– Le premier veut que l’acte demeure en suspens jusqu’à ratification ; tel est l’avis d’Abû Ḥanîfa et de Mâlik.
– Le second considère qu’il n’est pas suspendu, c’est-à-dire qu’il est caduc d’emblée ; c’est l’opinion la plus célèbre attribuée à al-Shâfiʿî.
Ces deux positions valent pour le contrat de mariage, la vente et la location.
Selon l’apparente doctrine d’Aḥmad, le jugement est nuancé : si l’auteur de l’acte est excusé parce qu’il ne peut solliciter l’autorisation et qu’il éprouve un besoin réel d’agir, le contrat est alors suspendu à la ratification, sans aucune controverse de sa part. En revanche, s’il pouvait obtenir cette autorisation ou qu’il n’y avait pas nécessité d’agir, la question fait l’objet d’un désaccord.
Le premier cas s’illustre, par exemple, chez celui qui détient des biens dont il ignore les propriétaires — biens usurpés, objets prêtés, etc. — : s’il lui est impossible de retrouver les propriétaires et qu’il a perdu tout espoir de les identifier, l’avis d’Abû Ḥanîfa, de Mâlik et d’Aḥmad est qu’il en fait l’aumône en leur nom. Si, par la suite, les véritables propriétaires se manifestent, ils ont le choix soit d’entériner cette aumône, soit d’en réclamer la compensation. Ce principe est confirmé par la sunna au sujet de la *luqṭa* (objet trouvé) : après l’avoir annoncée, celui qui la ramasse peut en disposer, puis, si le propriétaire se présente, celui-ci peut ratifier l’usage qui en a été fait ou en demander la restitution. Nous sommes donc face à un acte tenu en suspens, parce qu’il est impossible de demander l’autorisation, alors même que la nécessité de disposer du bien existe. De même, le legs qui excède le tiers de la succession est, pour la majorité, suspendu à l’approbation des héritiers, laquelle n’intervient qu’après le décès.

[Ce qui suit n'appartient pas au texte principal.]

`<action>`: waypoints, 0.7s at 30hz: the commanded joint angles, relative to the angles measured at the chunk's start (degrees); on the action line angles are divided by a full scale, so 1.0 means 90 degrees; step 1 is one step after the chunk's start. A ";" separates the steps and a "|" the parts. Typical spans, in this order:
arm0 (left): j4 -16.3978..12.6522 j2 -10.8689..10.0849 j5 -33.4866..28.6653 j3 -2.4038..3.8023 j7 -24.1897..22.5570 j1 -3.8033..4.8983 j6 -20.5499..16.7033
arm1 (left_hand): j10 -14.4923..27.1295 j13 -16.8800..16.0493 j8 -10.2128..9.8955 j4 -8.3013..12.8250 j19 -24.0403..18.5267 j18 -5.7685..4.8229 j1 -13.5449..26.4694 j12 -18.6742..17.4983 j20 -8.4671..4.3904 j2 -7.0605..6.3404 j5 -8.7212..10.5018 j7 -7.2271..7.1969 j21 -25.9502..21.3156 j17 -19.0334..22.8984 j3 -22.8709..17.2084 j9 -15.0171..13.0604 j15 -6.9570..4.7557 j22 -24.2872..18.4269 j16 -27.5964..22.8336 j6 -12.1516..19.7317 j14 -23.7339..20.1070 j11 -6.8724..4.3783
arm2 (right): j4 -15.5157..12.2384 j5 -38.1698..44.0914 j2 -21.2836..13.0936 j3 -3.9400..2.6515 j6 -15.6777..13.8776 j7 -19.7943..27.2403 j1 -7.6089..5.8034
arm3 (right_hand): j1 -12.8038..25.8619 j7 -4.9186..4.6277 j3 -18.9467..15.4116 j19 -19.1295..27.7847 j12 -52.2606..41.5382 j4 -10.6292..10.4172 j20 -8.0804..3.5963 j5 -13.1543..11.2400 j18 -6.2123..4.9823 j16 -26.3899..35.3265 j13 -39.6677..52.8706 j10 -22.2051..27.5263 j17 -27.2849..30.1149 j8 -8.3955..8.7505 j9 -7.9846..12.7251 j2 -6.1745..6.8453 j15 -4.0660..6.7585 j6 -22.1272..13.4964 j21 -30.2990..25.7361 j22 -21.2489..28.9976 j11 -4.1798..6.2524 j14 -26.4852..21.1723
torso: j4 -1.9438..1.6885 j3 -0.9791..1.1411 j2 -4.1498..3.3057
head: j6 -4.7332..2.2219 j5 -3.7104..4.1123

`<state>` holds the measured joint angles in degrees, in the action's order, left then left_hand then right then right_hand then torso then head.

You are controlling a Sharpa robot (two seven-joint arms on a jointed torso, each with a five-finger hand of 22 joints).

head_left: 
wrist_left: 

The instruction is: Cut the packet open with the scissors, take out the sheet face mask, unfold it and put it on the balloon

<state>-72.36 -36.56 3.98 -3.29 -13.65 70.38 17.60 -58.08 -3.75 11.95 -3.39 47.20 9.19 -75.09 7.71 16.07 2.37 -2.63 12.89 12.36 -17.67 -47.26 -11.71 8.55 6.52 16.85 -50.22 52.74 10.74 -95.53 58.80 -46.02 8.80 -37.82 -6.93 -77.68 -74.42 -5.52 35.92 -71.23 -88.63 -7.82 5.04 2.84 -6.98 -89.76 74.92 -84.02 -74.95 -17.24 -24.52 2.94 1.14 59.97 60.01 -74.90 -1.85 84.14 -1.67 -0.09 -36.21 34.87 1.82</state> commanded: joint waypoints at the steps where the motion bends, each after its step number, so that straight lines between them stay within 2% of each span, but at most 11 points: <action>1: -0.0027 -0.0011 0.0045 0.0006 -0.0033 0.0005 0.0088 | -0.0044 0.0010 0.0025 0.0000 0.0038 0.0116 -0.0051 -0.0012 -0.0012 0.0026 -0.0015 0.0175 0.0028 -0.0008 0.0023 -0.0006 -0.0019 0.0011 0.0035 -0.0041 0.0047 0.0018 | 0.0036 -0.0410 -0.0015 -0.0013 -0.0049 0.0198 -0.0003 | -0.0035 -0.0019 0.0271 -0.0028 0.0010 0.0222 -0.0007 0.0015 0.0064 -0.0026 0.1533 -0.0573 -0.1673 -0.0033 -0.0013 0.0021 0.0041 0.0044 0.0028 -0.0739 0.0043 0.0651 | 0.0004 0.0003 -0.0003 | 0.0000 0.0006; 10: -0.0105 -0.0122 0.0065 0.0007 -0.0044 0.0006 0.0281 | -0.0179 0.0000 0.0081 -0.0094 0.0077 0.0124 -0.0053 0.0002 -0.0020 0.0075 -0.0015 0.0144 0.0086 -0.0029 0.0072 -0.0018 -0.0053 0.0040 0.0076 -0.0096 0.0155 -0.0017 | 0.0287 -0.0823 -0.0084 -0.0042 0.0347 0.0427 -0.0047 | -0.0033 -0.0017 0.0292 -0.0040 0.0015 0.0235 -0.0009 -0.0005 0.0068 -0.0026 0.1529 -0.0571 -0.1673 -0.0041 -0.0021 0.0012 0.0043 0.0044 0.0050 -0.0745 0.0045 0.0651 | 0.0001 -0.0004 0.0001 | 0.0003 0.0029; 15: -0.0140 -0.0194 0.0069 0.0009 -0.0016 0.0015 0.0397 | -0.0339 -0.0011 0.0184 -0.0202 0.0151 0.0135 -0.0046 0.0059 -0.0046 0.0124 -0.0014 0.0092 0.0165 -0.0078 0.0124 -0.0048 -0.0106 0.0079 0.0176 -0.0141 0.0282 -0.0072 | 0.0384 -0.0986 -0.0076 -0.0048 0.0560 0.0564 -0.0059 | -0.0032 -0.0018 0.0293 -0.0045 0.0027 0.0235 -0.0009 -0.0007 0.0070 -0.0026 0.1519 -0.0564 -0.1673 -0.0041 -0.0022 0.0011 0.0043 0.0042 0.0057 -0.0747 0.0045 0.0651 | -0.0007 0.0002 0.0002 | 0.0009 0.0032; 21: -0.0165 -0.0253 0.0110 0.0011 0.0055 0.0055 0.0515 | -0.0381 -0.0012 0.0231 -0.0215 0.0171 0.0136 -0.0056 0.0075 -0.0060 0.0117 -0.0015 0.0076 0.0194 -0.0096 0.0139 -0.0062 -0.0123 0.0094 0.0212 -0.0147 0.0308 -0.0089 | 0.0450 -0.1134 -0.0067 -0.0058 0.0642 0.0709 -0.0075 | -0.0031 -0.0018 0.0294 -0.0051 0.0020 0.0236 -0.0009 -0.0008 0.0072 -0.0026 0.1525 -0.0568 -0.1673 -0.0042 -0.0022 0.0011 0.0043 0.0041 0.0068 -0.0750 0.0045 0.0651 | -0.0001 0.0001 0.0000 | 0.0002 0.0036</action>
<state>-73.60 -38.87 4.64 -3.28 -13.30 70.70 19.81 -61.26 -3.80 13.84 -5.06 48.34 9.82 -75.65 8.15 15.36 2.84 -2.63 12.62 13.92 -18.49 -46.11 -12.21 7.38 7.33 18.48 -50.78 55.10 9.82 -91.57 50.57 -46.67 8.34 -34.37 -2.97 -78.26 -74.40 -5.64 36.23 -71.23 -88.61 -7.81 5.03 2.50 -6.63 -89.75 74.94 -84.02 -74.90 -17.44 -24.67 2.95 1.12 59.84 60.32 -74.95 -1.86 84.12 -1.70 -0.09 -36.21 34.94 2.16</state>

Ainsi, s’agissant du disparu dont on n’a plus de nouvelles, si l’on estimait que son épouse doit patienter jusqu’à ce que son sort soit connu, elle resterait indéfiniment, ni pleinement libre ni véritablement mariée, jusqu’à atteindre un âge avancé ou jusqu’à sa mort ; or la Loi révélée ne saurait imposer une telle impasse. C’est donc pour cette raison que, lorsqu’un délai de quatre ans s’est écoulé sans qu’aucune information ne soit découverte, on a statué sur sa mort apparente.
إحداهما: أنها تقف على الإجازة، وهو مذهب أبي حنيفة ومالك.
والثانية: أنها لا تقف، وهو أشهر قولي الشافعي.
وهذا في النكاح والبيع والإجارة.
وظاهر مذهب أحمد: التفصيل، وهو: أن المتصرف إذا كان معذورًا لعدم تمكنه من الاستئذان، وكان به حاجة إلى التصرف، وقف العقد على الإجازة، بلا نزاع عنده، وإن أمكنه الاستئذان، أو لم تكن به حاجة إلى التصرف ففيه النزاع.
فالأول: مثل من عنده أموال لا يعرف أصحابها ــ كالغصوب، والعواري، ونحوها ــ فإذا تعذر عليه معرفة أرباب الأموال، ويئس منها، فإن مذهب أبي حنيفة ومالك وأحمد: أنه يتصدق بها عنهم، فإن ظهروا بعد ذلك كانوا مخيرين بين الإمضاء، وبين التضمين، وهذا مما جاءت به السنة في اللقطة، فإن الملتقط يأخذها بعد التعريف، ويتصرف فيها، ثم إن جاء صاحبها كان مخيرا بين إمضاء تصرفه، وبين المطالبة بها، فهو تصرف موقوف، لما تعذر الاستئذان، ودعت الحاجة إلى التصرف، وكذلك الموصي بما زاد على الثلث وصيته موقوفة على الإجازة عند الأكثرين، وإنما يخيرون بعد الموت.
فالمفقود المنقطع خبره، إن قيل: إن امرأته تبقى إلى أن يعلم خبره بقيت لا أيما، ولا ذات زوج، إلى أن تبقى من القواعد أو تموت، والشريعة لا تأتي بمثل هذا، فلما أجلت أربع سنين، ولم يكشف خبره حكم بموته ظاهرًا.